Task to complete => When you retype the records that follow, keep each word as it is and drop any pictures.

Records for the task =>

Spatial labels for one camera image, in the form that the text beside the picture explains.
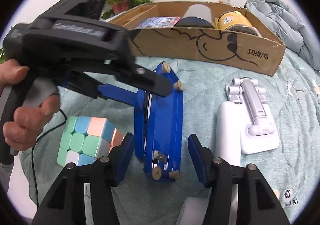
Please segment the person's left hand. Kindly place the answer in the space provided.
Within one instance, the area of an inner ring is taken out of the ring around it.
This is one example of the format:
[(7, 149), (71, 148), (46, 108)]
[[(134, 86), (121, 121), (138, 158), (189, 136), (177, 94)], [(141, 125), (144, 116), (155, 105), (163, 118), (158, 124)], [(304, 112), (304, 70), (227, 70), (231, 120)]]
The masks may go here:
[[(27, 66), (21, 66), (16, 60), (10, 59), (1, 64), (1, 90), (6, 85), (16, 85), (28, 73)], [(32, 148), (43, 128), (53, 115), (60, 109), (60, 96), (49, 96), (39, 107), (19, 107), (14, 112), (14, 120), (3, 125), (5, 142), (18, 151)]]

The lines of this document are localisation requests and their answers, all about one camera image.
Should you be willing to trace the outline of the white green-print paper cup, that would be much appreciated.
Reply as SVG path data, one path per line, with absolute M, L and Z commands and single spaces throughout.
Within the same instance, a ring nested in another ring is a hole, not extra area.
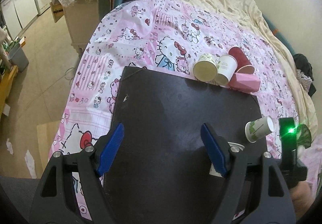
M 250 143 L 255 143 L 259 139 L 273 133 L 275 125 L 270 116 L 265 116 L 257 120 L 248 122 L 245 125 L 245 136 Z

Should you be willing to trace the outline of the cream floral paper cup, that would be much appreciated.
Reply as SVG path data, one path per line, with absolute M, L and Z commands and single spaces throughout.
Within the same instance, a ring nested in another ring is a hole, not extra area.
M 215 58 L 210 53 L 202 54 L 194 64 L 193 74 L 201 82 L 213 81 L 218 73 Z

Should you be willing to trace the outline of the white green-leaf paper cup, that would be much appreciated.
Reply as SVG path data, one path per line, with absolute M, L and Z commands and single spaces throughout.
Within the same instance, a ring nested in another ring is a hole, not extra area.
M 218 61 L 218 70 L 215 82 L 219 85 L 227 85 L 236 69 L 237 60 L 232 55 L 222 55 Z

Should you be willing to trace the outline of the pink faceted cup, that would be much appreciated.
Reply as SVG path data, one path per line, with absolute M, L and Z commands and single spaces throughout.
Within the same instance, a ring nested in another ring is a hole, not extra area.
M 260 89 L 260 79 L 255 74 L 234 73 L 228 85 L 241 92 L 253 93 Z

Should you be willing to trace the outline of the dark red ribbed cup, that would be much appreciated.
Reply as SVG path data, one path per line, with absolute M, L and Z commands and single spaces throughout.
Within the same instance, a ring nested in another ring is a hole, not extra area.
M 241 48 L 234 46 L 229 50 L 228 54 L 237 61 L 236 73 L 254 74 L 255 68 Z

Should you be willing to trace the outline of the black square board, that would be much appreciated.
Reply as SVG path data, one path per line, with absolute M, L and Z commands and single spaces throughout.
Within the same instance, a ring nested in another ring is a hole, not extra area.
M 210 175 L 200 137 L 209 123 L 229 142 L 259 154 L 247 122 L 261 117 L 256 96 L 144 68 L 124 68 L 112 121 L 124 139 L 104 189 L 118 223 L 205 223 L 224 180 Z

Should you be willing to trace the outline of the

Problem solution =>
Spatial labels for one camera image, in the form that the text beside the picture explains.
Please segment the person's left hand. Kindly place the answer in the space provided.
Within one instance, the area of an inner ring is taken out of the ring around it.
This is one example of the format:
[(7, 149), (71, 148), (46, 108)]
[[(134, 86), (121, 121), (138, 158), (189, 136), (177, 94)], [(141, 125), (144, 116), (155, 105), (163, 118), (158, 124)], [(304, 112), (304, 70), (227, 70), (231, 120)]]
The masks may go here:
[[(27, 66), (21, 66), (16, 60), (10, 59), (1, 64), (1, 90), (6, 85), (16, 85), (28, 73)], [(32, 148), (43, 128), (53, 115), (60, 109), (60, 96), (49, 96), (39, 107), (19, 107), (14, 112), (14, 120), (3, 125), (5, 142), (18, 151)]]

The lines of this document are localisation requests and their answers, all about one camera image.
Should you be willing to trace the outline of the white green-print paper cup, that would be much appreciated.
Reply as SVG path data, one path per line, with absolute M, L and Z commands and single spaces throughout.
Within the same instance, a ring nested in another ring is a hole, not extra area.
M 250 143 L 255 143 L 259 139 L 273 133 L 275 125 L 270 116 L 265 116 L 257 120 L 248 122 L 245 125 L 245 136 Z

Should you be willing to trace the outline of the cream floral paper cup, that would be much appreciated.
Reply as SVG path data, one path per line, with absolute M, L and Z commands and single spaces throughout.
Within the same instance, a ring nested in another ring is a hole, not extra area.
M 215 58 L 210 53 L 202 54 L 194 64 L 193 74 L 201 82 L 213 81 L 218 73 Z

Should you be willing to trace the outline of the white green-leaf paper cup, that would be much appreciated.
Reply as SVG path data, one path per line, with absolute M, L and Z commands and single spaces throughout.
Within the same instance, a ring nested in another ring is a hole, not extra area.
M 218 61 L 218 70 L 215 82 L 219 85 L 227 85 L 236 69 L 237 60 L 232 55 L 222 55 Z

Should you be willing to trace the outline of the pink faceted cup, that would be much appreciated.
Reply as SVG path data, one path per line, with absolute M, L and Z commands and single spaces throughout.
Within the same instance, a ring nested in another ring is a hole, not extra area.
M 260 89 L 260 79 L 255 74 L 234 73 L 228 85 L 241 92 L 253 93 Z

Should you be willing to trace the outline of the dark red ribbed cup, that would be much appreciated.
Reply as SVG path data, one path per line, with absolute M, L and Z commands and single spaces throughout.
Within the same instance, a ring nested in another ring is a hole, not extra area.
M 241 48 L 234 46 L 229 50 L 228 54 L 237 61 L 236 73 L 254 74 L 255 68 Z

Should you be willing to trace the outline of the black square board, that would be much appreciated.
Reply as SVG path data, one path per line, with absolute M, L and Z commands and single spaces throughout.
Within the same instance, a ring nested in another ring is a hole, not extra area.
M 210 175 L 200 137 L 209 123 L 229 142 L 259 154 L 247 122 L 261 117 L 256 96 L 144 68 L 124 68 L 112 121 L 124 139 L 104 189 L 118 223 L 205 223 L 224 180 Z

Should you be willing to trace the outline of the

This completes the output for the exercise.